▶ **Problem to solve**: Go through the data below and return each line where the string "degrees" occurs.

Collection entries
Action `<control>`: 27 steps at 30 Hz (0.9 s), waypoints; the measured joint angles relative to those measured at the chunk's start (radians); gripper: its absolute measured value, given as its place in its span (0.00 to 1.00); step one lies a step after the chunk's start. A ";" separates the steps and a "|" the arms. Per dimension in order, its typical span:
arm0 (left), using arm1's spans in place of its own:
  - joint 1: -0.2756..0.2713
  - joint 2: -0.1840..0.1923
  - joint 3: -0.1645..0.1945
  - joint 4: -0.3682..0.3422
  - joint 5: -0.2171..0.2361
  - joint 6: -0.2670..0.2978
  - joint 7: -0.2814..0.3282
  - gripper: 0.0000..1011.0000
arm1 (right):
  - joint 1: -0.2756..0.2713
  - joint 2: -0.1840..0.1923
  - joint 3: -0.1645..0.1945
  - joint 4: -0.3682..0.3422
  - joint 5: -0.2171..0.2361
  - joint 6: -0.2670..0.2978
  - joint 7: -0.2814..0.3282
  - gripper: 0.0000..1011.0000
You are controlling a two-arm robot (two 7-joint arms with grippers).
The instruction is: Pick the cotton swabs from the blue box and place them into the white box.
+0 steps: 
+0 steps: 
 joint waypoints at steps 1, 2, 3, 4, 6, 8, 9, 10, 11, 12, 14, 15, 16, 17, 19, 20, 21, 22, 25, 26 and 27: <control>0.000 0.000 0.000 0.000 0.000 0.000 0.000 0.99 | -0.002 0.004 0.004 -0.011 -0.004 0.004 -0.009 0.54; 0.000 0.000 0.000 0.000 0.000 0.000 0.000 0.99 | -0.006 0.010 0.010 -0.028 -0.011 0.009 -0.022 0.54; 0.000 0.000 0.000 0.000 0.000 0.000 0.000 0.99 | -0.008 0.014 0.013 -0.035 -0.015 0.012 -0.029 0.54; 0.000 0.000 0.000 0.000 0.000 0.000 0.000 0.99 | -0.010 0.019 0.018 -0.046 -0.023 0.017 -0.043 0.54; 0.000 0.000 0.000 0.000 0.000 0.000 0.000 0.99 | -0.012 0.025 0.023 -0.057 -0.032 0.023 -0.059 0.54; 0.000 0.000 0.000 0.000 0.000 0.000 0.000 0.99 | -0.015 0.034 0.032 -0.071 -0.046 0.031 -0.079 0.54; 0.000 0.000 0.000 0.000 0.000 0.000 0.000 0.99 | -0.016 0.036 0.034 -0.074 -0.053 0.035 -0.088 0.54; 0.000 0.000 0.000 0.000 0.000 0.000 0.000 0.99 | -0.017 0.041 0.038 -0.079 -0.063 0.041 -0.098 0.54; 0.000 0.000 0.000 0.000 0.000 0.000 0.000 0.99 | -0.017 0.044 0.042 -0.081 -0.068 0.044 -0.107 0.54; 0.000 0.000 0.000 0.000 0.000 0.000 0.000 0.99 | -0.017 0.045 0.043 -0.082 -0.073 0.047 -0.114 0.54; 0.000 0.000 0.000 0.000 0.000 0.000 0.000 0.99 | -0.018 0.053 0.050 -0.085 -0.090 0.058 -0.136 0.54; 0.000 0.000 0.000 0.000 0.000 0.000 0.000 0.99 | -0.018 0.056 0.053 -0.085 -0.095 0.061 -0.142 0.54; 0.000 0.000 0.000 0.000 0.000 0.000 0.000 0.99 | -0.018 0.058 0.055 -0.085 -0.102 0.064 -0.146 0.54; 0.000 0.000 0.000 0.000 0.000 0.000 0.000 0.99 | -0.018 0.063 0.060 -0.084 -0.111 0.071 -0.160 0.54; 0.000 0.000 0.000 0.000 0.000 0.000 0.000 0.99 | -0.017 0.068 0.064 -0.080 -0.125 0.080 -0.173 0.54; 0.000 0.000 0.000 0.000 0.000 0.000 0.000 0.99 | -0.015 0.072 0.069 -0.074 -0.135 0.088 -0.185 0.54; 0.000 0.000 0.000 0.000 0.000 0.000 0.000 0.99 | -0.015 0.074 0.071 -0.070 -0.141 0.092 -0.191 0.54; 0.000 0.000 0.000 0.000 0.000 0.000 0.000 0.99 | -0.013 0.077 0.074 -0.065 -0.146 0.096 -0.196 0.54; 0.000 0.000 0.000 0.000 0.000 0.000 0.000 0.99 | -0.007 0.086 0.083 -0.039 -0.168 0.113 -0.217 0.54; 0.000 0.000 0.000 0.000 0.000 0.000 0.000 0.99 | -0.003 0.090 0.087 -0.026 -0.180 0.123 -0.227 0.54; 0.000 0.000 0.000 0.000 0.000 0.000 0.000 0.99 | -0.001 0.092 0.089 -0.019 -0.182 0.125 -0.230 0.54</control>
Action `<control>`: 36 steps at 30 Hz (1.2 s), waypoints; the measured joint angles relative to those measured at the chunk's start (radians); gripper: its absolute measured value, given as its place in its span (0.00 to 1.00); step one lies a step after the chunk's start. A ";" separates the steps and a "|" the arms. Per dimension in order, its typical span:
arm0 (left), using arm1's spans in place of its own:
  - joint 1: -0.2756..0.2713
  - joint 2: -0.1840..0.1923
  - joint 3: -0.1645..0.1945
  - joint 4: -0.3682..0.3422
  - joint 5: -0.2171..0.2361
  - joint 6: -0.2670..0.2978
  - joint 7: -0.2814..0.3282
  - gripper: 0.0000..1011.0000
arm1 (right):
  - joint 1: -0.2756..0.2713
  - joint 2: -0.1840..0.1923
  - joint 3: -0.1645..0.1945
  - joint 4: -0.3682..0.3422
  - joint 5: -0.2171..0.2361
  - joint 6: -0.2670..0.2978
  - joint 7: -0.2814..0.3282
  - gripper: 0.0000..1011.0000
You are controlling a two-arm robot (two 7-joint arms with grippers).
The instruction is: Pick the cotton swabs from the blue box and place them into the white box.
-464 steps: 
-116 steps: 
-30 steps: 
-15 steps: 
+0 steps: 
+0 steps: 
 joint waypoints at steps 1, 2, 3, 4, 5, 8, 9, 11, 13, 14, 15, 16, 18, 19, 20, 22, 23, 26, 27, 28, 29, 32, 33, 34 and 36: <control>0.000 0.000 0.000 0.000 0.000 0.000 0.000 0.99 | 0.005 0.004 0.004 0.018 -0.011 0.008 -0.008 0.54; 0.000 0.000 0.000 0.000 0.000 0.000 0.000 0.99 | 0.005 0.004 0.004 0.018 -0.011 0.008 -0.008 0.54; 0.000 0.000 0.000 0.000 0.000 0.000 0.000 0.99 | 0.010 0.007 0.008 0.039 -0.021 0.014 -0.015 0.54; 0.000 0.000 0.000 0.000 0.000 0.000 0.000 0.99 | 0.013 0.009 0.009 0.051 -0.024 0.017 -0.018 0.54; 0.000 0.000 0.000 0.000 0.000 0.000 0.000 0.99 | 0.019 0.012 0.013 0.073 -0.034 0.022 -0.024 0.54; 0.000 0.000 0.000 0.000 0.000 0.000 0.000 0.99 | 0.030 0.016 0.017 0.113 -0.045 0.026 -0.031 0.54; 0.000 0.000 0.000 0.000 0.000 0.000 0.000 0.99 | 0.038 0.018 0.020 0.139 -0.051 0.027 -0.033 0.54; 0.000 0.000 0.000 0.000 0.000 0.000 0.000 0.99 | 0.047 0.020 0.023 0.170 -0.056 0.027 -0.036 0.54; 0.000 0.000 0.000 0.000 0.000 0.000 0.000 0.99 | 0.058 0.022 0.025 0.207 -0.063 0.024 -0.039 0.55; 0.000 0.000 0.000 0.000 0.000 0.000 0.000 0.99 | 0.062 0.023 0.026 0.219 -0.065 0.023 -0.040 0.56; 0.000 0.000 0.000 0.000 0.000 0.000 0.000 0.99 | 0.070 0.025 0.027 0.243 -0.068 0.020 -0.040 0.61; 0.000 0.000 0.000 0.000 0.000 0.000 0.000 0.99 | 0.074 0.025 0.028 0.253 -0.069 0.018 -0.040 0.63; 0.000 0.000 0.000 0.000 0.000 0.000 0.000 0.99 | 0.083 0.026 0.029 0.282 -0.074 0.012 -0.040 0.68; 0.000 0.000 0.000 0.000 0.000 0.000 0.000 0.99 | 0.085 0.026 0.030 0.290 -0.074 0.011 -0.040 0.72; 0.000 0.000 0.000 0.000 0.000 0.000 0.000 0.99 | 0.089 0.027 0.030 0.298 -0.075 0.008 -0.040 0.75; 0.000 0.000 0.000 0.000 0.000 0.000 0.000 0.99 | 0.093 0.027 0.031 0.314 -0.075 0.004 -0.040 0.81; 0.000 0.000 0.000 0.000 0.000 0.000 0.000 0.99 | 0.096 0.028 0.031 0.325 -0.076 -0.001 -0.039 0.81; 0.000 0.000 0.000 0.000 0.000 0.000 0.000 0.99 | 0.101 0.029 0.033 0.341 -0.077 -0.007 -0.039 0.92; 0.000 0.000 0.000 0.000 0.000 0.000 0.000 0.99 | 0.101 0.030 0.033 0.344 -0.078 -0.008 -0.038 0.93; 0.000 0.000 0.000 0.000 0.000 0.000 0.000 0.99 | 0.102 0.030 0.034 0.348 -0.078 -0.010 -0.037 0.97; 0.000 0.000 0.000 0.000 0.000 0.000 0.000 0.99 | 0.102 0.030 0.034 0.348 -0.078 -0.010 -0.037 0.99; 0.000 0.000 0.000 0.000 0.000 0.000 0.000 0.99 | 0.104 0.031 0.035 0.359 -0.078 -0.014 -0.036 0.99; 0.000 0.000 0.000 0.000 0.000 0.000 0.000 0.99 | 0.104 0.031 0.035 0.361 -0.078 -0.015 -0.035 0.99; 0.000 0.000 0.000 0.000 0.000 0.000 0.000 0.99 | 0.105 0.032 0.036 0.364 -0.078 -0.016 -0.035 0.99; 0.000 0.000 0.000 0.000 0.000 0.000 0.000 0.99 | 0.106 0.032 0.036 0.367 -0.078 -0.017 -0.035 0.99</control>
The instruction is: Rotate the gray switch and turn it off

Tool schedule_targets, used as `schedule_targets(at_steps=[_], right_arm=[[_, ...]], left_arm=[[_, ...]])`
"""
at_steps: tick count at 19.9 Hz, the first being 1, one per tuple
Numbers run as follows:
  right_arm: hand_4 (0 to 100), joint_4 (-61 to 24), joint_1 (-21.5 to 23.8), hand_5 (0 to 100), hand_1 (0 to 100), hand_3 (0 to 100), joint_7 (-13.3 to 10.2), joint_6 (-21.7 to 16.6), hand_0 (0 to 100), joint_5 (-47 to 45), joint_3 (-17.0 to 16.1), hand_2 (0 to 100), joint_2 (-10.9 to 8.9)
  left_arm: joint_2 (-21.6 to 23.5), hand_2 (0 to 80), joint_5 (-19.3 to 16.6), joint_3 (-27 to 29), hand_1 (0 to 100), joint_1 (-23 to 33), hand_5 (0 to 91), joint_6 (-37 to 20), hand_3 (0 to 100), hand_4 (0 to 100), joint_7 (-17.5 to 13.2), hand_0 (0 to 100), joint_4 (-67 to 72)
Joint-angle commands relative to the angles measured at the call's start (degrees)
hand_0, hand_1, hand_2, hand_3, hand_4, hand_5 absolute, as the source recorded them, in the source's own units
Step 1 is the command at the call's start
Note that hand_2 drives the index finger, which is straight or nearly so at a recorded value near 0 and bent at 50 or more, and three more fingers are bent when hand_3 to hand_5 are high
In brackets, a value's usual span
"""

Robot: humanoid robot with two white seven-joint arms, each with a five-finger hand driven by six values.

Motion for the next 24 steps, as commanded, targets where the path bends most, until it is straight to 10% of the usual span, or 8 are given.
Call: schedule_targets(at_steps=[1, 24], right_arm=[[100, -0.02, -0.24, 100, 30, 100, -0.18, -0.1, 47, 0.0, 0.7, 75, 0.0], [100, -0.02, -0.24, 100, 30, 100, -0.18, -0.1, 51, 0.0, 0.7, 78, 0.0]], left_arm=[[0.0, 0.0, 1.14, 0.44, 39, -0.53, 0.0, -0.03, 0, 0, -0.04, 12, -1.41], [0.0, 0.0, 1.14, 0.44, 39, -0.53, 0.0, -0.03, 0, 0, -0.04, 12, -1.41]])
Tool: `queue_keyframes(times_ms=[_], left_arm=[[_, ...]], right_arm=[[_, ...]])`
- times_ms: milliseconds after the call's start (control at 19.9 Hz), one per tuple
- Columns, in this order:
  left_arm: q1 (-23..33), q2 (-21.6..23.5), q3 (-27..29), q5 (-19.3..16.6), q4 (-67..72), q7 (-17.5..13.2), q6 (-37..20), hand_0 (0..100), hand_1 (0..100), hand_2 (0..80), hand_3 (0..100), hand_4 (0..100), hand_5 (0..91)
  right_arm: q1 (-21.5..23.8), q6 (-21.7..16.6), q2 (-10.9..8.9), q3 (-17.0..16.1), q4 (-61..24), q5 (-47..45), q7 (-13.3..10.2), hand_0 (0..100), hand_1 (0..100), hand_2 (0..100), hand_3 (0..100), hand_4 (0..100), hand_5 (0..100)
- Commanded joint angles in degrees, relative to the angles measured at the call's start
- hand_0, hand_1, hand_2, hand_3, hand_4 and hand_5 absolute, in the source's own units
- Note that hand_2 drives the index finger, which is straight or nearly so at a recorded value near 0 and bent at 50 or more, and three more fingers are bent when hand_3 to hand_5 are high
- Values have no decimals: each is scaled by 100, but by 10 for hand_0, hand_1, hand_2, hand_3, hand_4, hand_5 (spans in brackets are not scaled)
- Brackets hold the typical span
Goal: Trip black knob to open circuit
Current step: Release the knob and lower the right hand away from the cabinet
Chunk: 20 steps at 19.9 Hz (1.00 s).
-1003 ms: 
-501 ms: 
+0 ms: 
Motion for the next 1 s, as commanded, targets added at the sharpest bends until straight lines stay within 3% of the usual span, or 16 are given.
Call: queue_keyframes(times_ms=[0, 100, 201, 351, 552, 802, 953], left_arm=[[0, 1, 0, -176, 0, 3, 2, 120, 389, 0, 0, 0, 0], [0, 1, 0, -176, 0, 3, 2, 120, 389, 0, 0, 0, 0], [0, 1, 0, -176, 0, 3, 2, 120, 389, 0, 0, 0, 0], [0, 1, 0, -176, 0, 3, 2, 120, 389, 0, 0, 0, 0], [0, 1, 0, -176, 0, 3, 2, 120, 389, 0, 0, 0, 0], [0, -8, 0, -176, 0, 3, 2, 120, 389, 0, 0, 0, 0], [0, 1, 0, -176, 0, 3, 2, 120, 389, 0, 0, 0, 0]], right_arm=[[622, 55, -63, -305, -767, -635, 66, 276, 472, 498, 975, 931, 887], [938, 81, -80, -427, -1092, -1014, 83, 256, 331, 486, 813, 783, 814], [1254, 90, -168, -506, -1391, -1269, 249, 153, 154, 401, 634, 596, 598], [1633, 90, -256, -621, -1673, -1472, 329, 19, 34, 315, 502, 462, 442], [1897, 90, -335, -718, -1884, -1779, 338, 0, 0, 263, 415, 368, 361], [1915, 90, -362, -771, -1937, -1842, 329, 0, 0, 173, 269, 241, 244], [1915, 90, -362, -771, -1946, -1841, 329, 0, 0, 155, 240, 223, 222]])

▶ **Task output**:
Joint-angle commands relative to the angles measured at the call's start (degrees)
- Commanded joint angles in degrees, relative to the angles measured at the call's start

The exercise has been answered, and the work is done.